= T. E. Lones =

British folklorist (1860–1944)

Thomas East Lones (1860–1944) was a British folklorist, noted for his research into British calendar customs.

== Early life and education ==
Lones was born in Tipton, Staffordshire, on 25 September 1860.

He was privately educated before attending Trinity College Dublin, where he graduated with a Diploma in the Faculty of Engineering.

== Career ==
In 1884 he began work as a member of the technical staff at the newly established Patent Office, at which he remained for his entire working life, retiring in 1924.

Lones published a number of works on the history of industry and technology, particularly on mining and metallurgy.
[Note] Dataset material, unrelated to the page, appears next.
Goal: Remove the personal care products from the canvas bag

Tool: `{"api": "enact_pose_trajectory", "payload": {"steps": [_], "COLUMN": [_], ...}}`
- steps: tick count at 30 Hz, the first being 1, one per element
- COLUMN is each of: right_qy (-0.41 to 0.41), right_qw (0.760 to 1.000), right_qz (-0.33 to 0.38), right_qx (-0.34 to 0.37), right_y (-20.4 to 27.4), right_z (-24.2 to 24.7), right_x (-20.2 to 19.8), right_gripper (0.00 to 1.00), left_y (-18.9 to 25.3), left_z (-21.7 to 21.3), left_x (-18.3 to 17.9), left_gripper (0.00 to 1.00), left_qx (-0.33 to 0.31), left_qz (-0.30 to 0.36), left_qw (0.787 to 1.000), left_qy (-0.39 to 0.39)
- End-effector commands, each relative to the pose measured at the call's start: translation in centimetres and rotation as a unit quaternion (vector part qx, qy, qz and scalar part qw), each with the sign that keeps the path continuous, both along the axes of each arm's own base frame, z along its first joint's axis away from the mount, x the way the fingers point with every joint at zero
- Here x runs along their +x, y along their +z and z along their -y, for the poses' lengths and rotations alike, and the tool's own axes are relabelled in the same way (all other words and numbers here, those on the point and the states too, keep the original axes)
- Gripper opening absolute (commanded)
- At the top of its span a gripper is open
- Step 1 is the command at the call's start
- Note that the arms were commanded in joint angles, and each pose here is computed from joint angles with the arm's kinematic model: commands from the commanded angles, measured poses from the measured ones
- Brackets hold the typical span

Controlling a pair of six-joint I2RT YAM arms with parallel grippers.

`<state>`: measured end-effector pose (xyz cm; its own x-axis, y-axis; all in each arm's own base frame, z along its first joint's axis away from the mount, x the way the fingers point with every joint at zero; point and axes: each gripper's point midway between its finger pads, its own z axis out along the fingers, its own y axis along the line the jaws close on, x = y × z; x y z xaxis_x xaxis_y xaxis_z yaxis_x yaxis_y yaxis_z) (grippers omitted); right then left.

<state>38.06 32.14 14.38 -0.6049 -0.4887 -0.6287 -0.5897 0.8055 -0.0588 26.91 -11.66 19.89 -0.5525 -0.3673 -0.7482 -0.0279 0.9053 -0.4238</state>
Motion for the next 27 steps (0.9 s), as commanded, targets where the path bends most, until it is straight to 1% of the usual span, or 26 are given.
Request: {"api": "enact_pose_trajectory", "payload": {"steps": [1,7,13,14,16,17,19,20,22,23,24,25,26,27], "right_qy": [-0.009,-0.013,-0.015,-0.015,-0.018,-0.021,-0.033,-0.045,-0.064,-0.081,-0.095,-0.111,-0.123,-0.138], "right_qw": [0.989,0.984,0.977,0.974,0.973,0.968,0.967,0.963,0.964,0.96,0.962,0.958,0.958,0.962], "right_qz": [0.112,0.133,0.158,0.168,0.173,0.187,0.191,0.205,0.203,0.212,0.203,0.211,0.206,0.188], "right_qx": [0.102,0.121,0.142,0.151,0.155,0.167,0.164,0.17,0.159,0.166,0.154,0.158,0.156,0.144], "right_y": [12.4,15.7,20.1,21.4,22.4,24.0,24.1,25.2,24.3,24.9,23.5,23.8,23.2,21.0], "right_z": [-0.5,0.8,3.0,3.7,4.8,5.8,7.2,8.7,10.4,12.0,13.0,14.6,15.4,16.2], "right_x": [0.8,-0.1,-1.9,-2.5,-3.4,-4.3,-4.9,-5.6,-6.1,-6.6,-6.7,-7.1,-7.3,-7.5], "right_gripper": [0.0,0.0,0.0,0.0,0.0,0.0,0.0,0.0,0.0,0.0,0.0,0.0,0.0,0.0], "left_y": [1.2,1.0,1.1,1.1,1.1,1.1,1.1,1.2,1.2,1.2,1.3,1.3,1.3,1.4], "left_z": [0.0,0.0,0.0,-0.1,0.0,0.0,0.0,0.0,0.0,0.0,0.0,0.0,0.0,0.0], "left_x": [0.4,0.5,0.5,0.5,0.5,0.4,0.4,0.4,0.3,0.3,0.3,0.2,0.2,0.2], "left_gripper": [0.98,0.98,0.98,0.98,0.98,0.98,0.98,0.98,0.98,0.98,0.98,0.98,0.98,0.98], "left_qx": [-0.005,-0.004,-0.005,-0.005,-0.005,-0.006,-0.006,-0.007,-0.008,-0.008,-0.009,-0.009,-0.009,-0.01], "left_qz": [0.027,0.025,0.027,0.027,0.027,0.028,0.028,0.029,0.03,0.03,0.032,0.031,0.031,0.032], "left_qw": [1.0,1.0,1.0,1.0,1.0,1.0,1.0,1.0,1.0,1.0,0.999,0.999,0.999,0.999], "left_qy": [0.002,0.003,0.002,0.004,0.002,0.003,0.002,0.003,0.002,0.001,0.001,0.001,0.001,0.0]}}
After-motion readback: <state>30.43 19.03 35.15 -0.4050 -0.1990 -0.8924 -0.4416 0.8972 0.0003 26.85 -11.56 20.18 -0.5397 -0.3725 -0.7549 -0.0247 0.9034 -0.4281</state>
These included a number of articles on these topics, such as the history of mining in the Black Country and the development of the Newcomen steam engine.  He also published a book on Aristotle's researches in natural science and one on zinc and its alloys.

== Folklore ==
Lones joined the Folklore Society in 1909 and became a regular contributor to its journal.

Lones is most notable for his editing for publication, a collection of material made over many years by fellow folklorist (and Patent Office employee) A. R. Wright, on the calendar customs of Britain.  On Wright's death, Lones edited and saw into print three volumes on the topic, published between 1936 and 1940.

The three volumes were published as:

- Wright, A. R. (ed. Lones, T. E. with a preface by Hooke, S. H.). (1936) British Calendar Customs: England. v. 1. Movable Festivals (London: published for the Folk-Lore Society, W. Glaisher)
- Wright, A. R. (ed. Lones, T. E. with a preface by Hooke, S. H.). (1938) British Calendar Customs: England. v. 2. Fixed Festivals, January–May, inclusive. (London: published for the Folk-Lore Society, W. Glaisher)
- Wright, A. R. (ed. Lones, T. E. with a preface by Hooke, S. H.). (1940) British Calendar Customs: England. v. 3. Fixed Festivals, June–December, inclusive. (London: published for the Folk-Lore Society, W. Glaisher)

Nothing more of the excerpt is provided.